From the Big Book of Potluck, Maryana Vollstedt says, "Shrimp and exotic fruit complement each other in this main course salad drizzled with a sprightly lime dressing. Papayas are grown in semitropical regions; they are pear-shaped with golden skin and a sweet-tart taste, and good news for most of us, they are available in good markets most of the year!"

Serves 6 to 8

  • Green leaf lettuce leaves for lining platter
  • 1 pound large shrimp (about 24) peeled, deveined and cooked
  • 1 cantaloupe, cut into wedges, seeded, rind removed and wedges cut into spears
  • 1 papaya, peeled, seeded and sliced
  • 1 fresh pineapple, peeled, cored and sliced
  • 1 cup seedless green grapes

Lime Dressing

Makes about ¾ cup

  • Juice of 2 limes
  • 1 Tbsp white wine vinegar
  • 1/2 cup vegetable oil
  • 1 Tbsp honey
  • 1/4 tsp dried oregano
  • 1/4 tsp ground cumin
  • 1/4 tsp dry mustard
  • 1/4 tsp salt
  • 1/4 tsp white pepper

In a bowl, mix together all ingredients. Cover and refrigerate until ready to use.

On a large plate or platter lined with lettuce leaves, arrange shrimp, cantaloupe, papaya and pineapple slices. Scatter grapes on top. Serve the dressing on the side.

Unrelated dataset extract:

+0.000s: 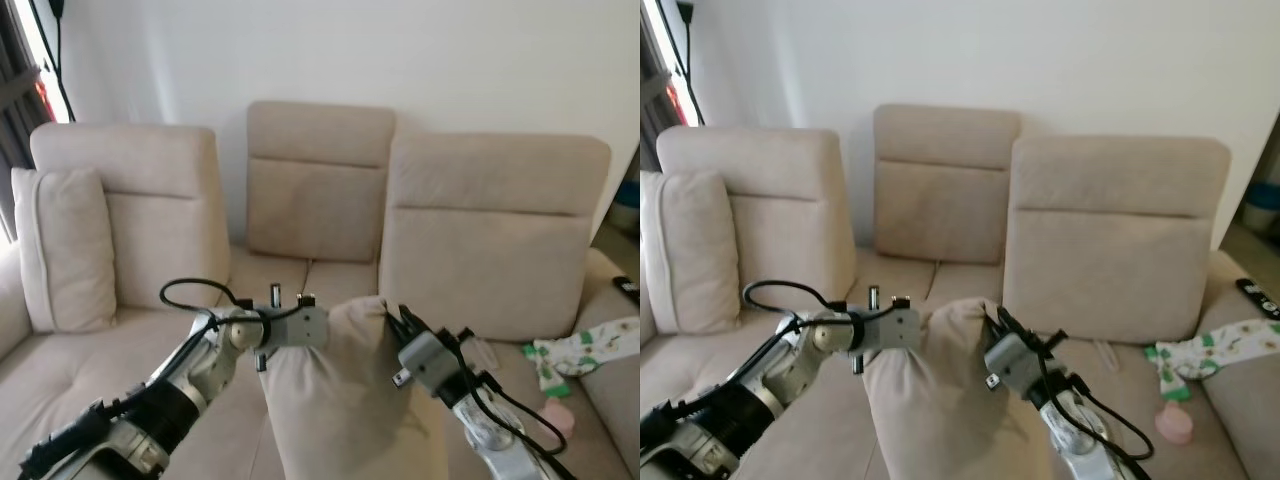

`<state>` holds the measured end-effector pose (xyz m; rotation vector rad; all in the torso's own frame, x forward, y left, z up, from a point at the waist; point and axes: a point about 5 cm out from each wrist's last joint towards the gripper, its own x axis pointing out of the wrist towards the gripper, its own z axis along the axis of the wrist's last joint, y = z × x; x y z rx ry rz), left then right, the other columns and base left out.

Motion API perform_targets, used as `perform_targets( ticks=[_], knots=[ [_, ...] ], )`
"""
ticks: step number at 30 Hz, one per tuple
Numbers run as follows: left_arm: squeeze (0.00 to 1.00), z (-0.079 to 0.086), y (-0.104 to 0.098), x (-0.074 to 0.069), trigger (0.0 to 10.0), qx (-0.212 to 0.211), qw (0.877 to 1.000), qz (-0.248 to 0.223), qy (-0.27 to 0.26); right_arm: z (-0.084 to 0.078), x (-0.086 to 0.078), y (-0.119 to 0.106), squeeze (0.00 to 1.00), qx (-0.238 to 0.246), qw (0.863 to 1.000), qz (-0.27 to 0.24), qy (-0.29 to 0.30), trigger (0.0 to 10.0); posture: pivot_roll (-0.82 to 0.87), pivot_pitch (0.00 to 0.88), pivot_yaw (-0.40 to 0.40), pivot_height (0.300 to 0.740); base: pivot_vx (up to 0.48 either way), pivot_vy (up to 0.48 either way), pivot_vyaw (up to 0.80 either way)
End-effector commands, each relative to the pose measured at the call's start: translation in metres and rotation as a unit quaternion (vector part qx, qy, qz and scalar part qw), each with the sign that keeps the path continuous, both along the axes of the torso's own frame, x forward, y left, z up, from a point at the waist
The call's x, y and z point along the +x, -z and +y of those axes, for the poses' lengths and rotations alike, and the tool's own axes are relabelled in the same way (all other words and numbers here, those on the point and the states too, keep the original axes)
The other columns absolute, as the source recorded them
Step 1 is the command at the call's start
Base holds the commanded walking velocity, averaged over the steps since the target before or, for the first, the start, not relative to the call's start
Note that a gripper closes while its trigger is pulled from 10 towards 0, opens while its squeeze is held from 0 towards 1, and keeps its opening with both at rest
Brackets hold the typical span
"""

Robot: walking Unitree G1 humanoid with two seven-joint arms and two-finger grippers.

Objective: Move the pillow to the sofa from floor

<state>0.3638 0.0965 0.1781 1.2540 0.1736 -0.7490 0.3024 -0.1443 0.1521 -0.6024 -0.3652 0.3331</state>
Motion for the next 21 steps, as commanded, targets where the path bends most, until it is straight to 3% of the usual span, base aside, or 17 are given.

Tony's wine recommendation:
off-dry Riesling, Riesling Kabinett, Alsace Pinot Gris

Grilled Asparagus with South American Pepper Sauce

Asparagus is still in the market, and it's plump and perfect right now. We love this very different serving idea from Foodland Ontario... Chilean Pebre sauce is low on fat, easy to make and adds just the right zip. Best idea: you can serve it hot or at room temperature. It's a terrific sauce that snuggles up to grilled meats or fish as well. From Foodland Ontario.

Serves 4

  • 1/2 cup (125 mL) minced Ontario Greenhouse Sweet Red Pepper
  • 1/4 cup (50 mL) minced onion
  • 1/3 cup (75 mL) minced fresh cilantro or parsley
  • 3 Tbsp (45 mL) olive oil
  • 1 Tbsp (15 mL) each water and white vinegar
  • 2 cloves garlic, crushed
  • 1 tsp (5 mL) dried oregano
  • 1/8 tsp (0.5 mL) hot red pepper flakes or smoked paprika
  • 1/4 tsp (1 mL) each salt and pepper
  • 1 lb (500 g) Ontario Asparagus, trimmed

In small bowl or measuring cup, mix red pepper, onion, cilantro, 2 Tbsp (25 mL) of the olive oil, water, vinegar, garlic, 1/2 tsp (2 mL) of the oregano, hot pepper flakes, salt and pepper; cover and let stand at least 30 minutes or refrigerate overnight.

Mix remaining oil and oregano; brush on asparagus to coat well. Place asparagus in grill basket or directly on grill over medium-high heat. Close cover and grill, turning with tongs, for 3 to 5 minutes each side, or until just tender. Place in shallow serving dish; top with sauce. Serve hot or at room temperature.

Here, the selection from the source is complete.